C’est par le téléphone arabe que j’ai appris la révolution en Tunisie. Pour avoir une idée plus claire du bruit et de la fureur de ce que l’on me rapportait,  j’ai allumé la télévision. Le présentateur parlait du risque d’un effet boule de neige qui pourrait se propager dans toute la zone. Comme par magie, l’expression boule de neige a fait effet et s’est répandue sur toutes les chaines de télévision, à la manière d’un mot de passe d’un journal à un autre.

            De l’effet boule de neige, la révolution en Tunisie a appelé la révolution en Egypte et celle-ci a téléphoné à la lybienne. En Libye, les rebelles, taxés de rats par Kadhafi, pris dans l’engrenage sur le terrain, ont appelé, disons par téléphone rose le Quai d’Orsay qui d’ailleurs filait un amour médiatisé quelques années auparavant avec le dictateur. Peut-on appeler révolution une éjection rendue possible par L’OTAN, la France et compagnie ? Les téléspectateurs ont la mémoire courte, vu le trop-plein d’informations et les sous-titres. Qui se souvient que la mort d’un Kadhafi était prédite, froidement, (effet boule de neige ?) par certains politiciens sur plusieurs médias en France ? Beaucoup de gens se lamentent, après la mort du dictateur, du fait que le premier avion en partance pour la Lybie n’avait à son bord que des hommes d’affaires. Mais ça, on l’a déjà vu en Iraq.
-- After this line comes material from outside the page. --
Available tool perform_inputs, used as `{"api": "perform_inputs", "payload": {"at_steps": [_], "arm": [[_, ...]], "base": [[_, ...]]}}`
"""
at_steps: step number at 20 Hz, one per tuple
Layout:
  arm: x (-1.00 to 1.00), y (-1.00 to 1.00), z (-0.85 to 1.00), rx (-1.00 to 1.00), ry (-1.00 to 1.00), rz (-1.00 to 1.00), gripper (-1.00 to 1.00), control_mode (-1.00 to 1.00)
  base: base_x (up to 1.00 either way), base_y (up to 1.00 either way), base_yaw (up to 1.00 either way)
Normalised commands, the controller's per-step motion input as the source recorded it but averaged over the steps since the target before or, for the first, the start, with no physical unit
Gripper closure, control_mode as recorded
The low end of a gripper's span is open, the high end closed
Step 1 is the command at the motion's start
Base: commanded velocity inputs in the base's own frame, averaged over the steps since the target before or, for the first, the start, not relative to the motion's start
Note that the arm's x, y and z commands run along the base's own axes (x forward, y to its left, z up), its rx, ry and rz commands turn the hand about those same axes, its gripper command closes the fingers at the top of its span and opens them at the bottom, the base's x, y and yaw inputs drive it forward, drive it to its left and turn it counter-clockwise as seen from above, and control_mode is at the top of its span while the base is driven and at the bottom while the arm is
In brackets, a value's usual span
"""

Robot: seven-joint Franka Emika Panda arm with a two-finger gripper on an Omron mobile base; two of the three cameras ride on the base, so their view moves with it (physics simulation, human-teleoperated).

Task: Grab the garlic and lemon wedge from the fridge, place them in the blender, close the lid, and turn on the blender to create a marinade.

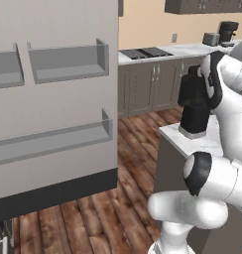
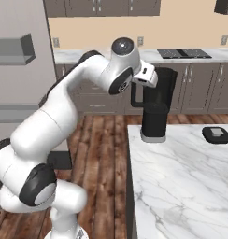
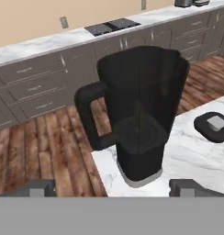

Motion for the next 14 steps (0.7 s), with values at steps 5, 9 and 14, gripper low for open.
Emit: {"api": "perform_inputs", "payload": {"at_steps": [5,9,14], "arm": [[-1.00,0.85,-0.39,-0.06,0.08,0.01,-1.00,-1.00],[-1.00,0.78,-0.42,-0.02,0.10,0.02,-1.00,-1.00],[-1.00,0.79,-0.48,0.00,0.13,0.01,-1.00,-1.00]], "base": [[0.00,0.00,0.00],[0.00,0.00,0.00],[0.00,0.00,0.00]]}}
            À qui profite ces dites révolutions qui ne transfèrent pas le pouvoir aux mains des peuples, ceux qui ont réellement souffert durant plusieurs décennies ? Ironie du sort, dans chacun des pays évoqués plus haut, le pouvoir se trouve récupéré par les partis islamistes les plus rigides ayant pour idée fixe le port du voile et  la fermeture des portes aux rêves de liberté. Avec ce schéma, la révolution arabe est loin d’être achevée. Peut-être, ne fait-elle que commencer ? Une révolution tirée par le bas, ne peut accoucher que d’autres cauchemars.
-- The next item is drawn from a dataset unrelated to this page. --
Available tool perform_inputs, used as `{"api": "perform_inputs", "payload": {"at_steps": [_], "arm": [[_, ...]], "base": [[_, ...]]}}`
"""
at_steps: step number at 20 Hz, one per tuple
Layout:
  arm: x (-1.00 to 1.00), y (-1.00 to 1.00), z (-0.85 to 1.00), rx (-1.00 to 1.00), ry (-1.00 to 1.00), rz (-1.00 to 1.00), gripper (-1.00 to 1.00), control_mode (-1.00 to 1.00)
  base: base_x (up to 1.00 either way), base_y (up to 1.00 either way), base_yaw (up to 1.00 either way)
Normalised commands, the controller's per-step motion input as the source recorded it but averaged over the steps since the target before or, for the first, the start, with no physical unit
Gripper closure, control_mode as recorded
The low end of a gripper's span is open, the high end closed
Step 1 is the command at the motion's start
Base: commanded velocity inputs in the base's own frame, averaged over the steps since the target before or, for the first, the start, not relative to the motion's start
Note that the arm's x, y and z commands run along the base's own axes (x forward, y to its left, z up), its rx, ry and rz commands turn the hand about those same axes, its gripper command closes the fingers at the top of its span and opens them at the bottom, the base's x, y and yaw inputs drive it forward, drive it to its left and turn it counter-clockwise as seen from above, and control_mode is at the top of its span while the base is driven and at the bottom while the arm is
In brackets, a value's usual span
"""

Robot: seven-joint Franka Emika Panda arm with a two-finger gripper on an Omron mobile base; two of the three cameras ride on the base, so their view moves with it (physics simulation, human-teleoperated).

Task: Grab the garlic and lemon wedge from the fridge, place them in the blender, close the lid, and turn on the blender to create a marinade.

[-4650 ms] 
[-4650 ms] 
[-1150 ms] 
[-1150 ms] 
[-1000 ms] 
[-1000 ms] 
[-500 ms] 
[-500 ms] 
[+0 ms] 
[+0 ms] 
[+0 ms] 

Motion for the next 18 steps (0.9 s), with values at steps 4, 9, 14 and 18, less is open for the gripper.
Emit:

            J’ai appris aussi que ces révolutions ont été possibles grâce aux réseaux sociaux : Twitter, Facebook, BMM etc.,  ce qui donne lieu à la première révolution politique virtuelle du 21ème siècle. Mais la politique, l’économie (voyez les traders), ne font pas bon ménage avec le virtuel. Ce n’est pas sans raison qu’Edgar Morin  écrit au sujet de ces événements : « S’il n'y a pas de pensée, les forces sociales ne sont pas capables de construire au-delà de la révolte".
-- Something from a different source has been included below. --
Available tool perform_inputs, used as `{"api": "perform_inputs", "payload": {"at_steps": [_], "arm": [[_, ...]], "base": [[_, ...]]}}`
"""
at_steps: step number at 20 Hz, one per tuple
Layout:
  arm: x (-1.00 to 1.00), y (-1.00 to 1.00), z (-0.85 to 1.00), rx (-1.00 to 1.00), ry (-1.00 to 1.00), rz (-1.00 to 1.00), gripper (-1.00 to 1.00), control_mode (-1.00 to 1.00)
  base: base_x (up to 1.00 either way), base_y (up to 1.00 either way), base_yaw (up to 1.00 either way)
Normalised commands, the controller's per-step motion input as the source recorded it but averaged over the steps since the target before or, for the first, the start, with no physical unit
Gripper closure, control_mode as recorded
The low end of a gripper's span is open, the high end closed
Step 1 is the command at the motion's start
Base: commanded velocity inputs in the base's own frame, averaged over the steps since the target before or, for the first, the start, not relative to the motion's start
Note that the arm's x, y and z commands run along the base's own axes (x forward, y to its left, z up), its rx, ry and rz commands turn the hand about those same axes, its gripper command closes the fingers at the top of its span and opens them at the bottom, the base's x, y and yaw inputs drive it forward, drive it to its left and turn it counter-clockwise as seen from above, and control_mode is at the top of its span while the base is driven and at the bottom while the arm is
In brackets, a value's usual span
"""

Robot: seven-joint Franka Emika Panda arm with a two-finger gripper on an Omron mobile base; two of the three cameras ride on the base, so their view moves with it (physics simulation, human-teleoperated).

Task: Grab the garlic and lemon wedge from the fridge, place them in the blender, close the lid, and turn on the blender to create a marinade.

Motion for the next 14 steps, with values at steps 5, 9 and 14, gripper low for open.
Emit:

            Sur Playstation, on peut pousser dans le vide un Mario Bross, sans que cela n’ait d’incidence sur l’humanité. Mais les balles qui ont éclaboussé les deux yeux du jeune Ahmad Harara, héros tragique de la révolution égyptienne, sont des balles réelles. Les compassions n’ont pas arrêté de pleuvoir à coup de «  j’aime »  sur Facebook suite à ce crime aveugle opéré sur les deux yeux du jeune héros. Toutes ces manières gauches de traiter une douleur sont symptomatiques d’un mal-être profond de notre époque. Ces images malsaines diffusées sur les écrans trouvent l’aval de nos cerveaux manipulés. Ce qui fait qu’on peut voir un Saddam pendu en direct le jour de l’an, pour combler les appétits d’un Georges Busch, qu’on peut apprendre pendant qu’on mange,  le meurtre d’un Mouammar Kadhafi dans l’ambulance par ceux-là même qui le conduisaient à l’hôpital, sans qu’on ne se rende compte que, là, nous  sommes en train d’initier nos enfants à une nouvelle école des cadavres.

            Il faudrait arriver à un réaménagement de la zone frontalière du réel et du virtuel pour un rapport plus équilibré et plus sain avec le monde.

            Toutes les révolutions ne font pas le printemps. Il serait bon un jour de revisiter l’annuaire de nos officiels téléphones arabes : les médias.